## Task directions
Below is a listing. Write out exactly its lines between the one holding "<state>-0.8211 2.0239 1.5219" and the one holding "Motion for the", inclusive.

###

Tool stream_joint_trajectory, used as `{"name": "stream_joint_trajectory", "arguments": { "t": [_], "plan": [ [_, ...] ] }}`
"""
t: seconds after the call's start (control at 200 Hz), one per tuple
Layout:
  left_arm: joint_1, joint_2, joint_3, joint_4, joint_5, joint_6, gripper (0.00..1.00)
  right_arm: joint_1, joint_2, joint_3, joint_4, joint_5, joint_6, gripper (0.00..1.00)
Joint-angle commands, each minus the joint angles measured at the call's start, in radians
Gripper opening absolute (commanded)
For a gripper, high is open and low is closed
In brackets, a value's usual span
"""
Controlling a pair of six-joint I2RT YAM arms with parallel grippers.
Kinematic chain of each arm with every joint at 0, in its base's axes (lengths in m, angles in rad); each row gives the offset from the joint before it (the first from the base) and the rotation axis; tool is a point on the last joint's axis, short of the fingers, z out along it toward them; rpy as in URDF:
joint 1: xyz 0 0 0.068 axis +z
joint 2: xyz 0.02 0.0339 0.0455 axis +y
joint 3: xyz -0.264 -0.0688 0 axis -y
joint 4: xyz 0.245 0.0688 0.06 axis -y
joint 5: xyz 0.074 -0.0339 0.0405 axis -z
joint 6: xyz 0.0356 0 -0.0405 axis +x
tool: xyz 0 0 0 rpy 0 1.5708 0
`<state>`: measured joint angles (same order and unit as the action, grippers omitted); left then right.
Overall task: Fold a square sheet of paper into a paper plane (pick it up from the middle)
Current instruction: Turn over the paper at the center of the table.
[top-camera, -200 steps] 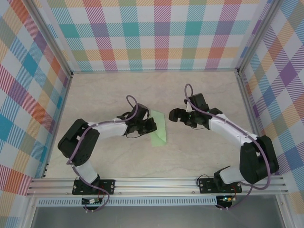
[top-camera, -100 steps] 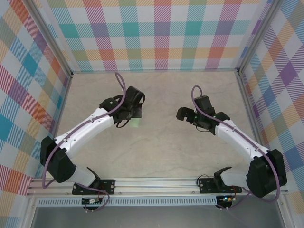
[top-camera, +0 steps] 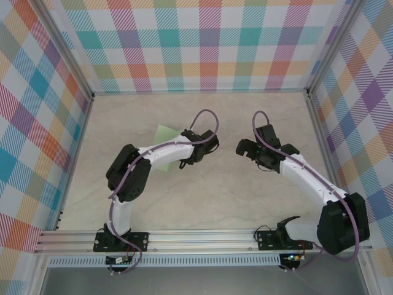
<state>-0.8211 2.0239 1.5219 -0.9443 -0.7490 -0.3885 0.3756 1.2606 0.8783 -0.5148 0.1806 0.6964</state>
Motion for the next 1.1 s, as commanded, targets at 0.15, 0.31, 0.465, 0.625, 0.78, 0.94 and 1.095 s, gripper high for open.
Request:
{"name": "stream_joint_trajectory", "arguments": {
  "t": [0.15, 0.31, 0.465, 0.625, 0.78, 0.94, 1.095],
  "plan": [
    [-0.077, 0.092, 0.057, 0.024, 0.094, -0.037, 0.07, -0.04, 0.011, -0.007, -0.051, 0.011, 0.032, 1.0],
    [-0.089, 0.101, 0.05, 0.045, 0.116, -0.076, 0.2, -0.05, 0.013, -0.007, -0.058, 0.014, 0.041, 1.0],
    [-0.087, 0.086, 0.013, 0.104, 0.194, -0.077, 0.31, -0.054, 0.018, 0.006, -0.066, 0.007, 0.041, 1.0],
    [-0.085, 0.038, -0.014, 0.168, 0.304, -0.071, 0.4, -0.056, 0.023, 0.018, -0.072, -0.005, 0.038, 1.0],
    [-0.077, -0.055, -0.052, 0.238, 0.439, -0.063, 0.5, -0.055, 0.027, 0.041, -0.082, -0.017, 0.025, 1.0],
    [-0.072, -0.216, -0.1, 0.288, 0.586, -0.071, 0.63, -0.055, 0.041, 0.075, -0.084, -0.06, -0.012, 1.0],
    [-0.034, -0.388, -0.189, 0.36, 0.686, -0.112, 0.76, -0.054, 0.104, 0.126, -0.052, -0.213, -0.059, 0.99]
  ]
}}
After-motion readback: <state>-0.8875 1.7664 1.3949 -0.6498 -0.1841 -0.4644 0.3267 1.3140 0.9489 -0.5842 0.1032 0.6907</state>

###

## Reply to the task
<state>-0.8211 2.0239 1.5219 -0.9443 -0.7490 -0.3885 0.3756 1.2606 0.8783 -0.5148 0.1806 0.6964</state>
Motion for the next 1.1 s, as commanded, targets at 0.15, 0.31, 0.465, 0.625, 0.78, 0.94 and 1.095 s, gripper high for open.

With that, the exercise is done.